Dossiers : IMM-1723-16

IMM-1724-16

Référence : 2016 CF 1327

[TRADUCTION FRANÇAISE]

Ottawa (Ontario), le 30 novembre 2016

En présence de monsieur le juge Shore

Dossier : IMM-1723-16

ENTRE :

KHERAD, FATEMEH JAVDAN

demanderesse

et

LE MINISTRE DE LA CITOYENNETÉ ET DE L’IMMIGRATION

défendeur

Dossier : IMM-1724-16

ET ENTRE :

SHAKERI, HASSAN

demandeur

et

LE MINISTRE DE LA CITOYENNETÉ ET DE L’IMMIGRATION

défendeur

JUGEMENT ET MOTIFS

I.                   Nature de l’affaire

[1]               Il s’agit d’une demande de contrôle judiciaire présentée par les demandeurs en vertu du paragraphe 72(1) de la Loi sur l’immigration et la protection des réfugiés, L.C. 2001, ch. 27 (LIPR), d’une décision rendue par un agent de la section des visas (agent) de l’ambassade du Canada à Abu Dhabi, aux Émirats arabes unis (EAU) datée du 21 mars 2016, où l’agent, en vertu de l’alinéa 179b) du Règlement sur l’immigration et la protection des réfugiés, DORS/2002-227 (RIPR), a rejeté la demande de visa temporaire des demandeurs pour le motif qu’il n’était pas convaincu qu’ils quitteraient le Canada à la fin de la période de séjour autorisée.

II.                Les faits

[2]               Les demandeurs, un mari (IMM-1724-16, âgé de 54 ans) et son épouse (IMM-1723-16, âgée de 50 ans), sont des citoyens de l’Iran et résidents de Dubaï (Émirats arabes unis). Ils ont quatre enfants âgés de 19, 15, 12 et 9 ans qui sont des citoyens iraniens et qui fréquentent l’école à Dubaï.

[3]               Le 14 août 2009, la première demande de résidence permanente du demandeur dans la catégorie investisseur a été rejetée puisqu’il n’a pas fourni les documents exigés.

[4]               Le 7 mai 2014, la deuxième demande de résidence permanente du demandeur dans le cadre du Programme d’immigration des investisseurs a été annulée lorsque le programme a pris fin après la mise en place du plan d’action économique de 2014 du gouvernement fédéral.

[5]               Le 16 mars 2015, le demandeur a présenté une demande dans le cadre du Programme des investisseurs du Québec.

[6]               Le 15 février 2016, le demandeur a été convoqué à une entrevue prévue se dérouler à Montréal le 13 avril 2016.

[7]               Le ou vers le 6 mars 2016, les demandeurs ont présenté une demande à l’ambassade du Canada à Abu Dhabi pour un visa de résidence temporaire, afin de se présenter à une entrevue à Montréal.

III.             Décision

[8]               Le 21 mars 2016, l’agent a rejeté la demande de visa de résidence temporaire des demandeurs au motif qu’il n’était pas convaincu qu’ils quitteraient le Canada à la fin de la période de séjour autorisée, compte tenu de leurs antécédents de voyage et du but de leur visite.

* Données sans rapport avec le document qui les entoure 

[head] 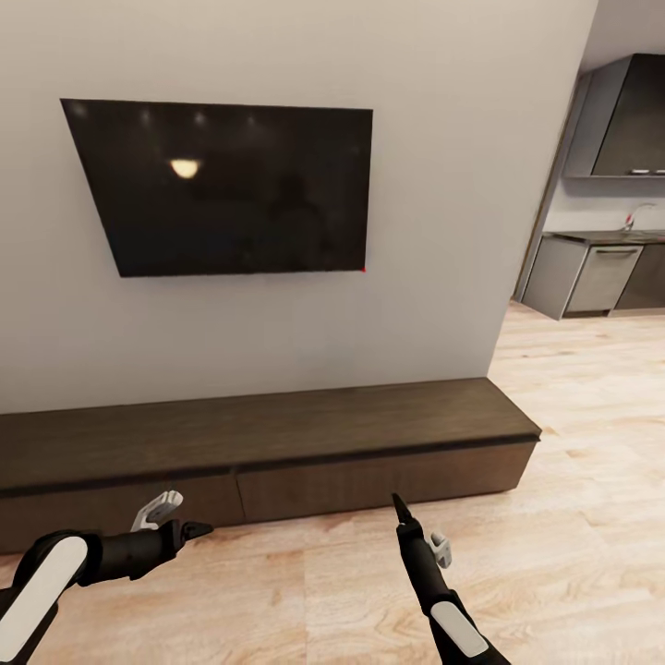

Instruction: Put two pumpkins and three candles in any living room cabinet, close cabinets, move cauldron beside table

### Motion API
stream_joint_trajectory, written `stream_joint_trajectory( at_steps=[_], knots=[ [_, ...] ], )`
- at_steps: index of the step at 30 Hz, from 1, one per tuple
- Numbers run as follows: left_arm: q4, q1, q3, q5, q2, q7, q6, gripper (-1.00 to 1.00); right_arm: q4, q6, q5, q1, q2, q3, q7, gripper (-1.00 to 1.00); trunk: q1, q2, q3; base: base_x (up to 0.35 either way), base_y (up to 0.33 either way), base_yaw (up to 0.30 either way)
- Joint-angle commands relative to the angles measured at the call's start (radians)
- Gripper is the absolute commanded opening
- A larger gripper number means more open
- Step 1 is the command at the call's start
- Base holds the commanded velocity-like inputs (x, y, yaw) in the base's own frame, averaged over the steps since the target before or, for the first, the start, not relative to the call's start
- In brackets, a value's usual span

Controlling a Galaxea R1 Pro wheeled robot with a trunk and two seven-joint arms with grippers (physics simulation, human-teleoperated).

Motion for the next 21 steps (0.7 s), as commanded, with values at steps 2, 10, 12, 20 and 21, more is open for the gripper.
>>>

Au sujet du demandeur, le Système mondial de gestion des cas (SMGC) précise également les motifs suivants de l’agent :

[traduction] Refusée. Le demandeur principal a déjà été rejeté en 2010 dans la catégorie NV. Il n’est pas un résident des Émirats arabes unis, mais il est ici grâce à un visa de touriste pour présenter une demande de résidence temporaire pour visiter le  Québec. Aucune attache aux Émirats arabes unis. Je ne suis pas convaincu qu’il est un visiteur BF.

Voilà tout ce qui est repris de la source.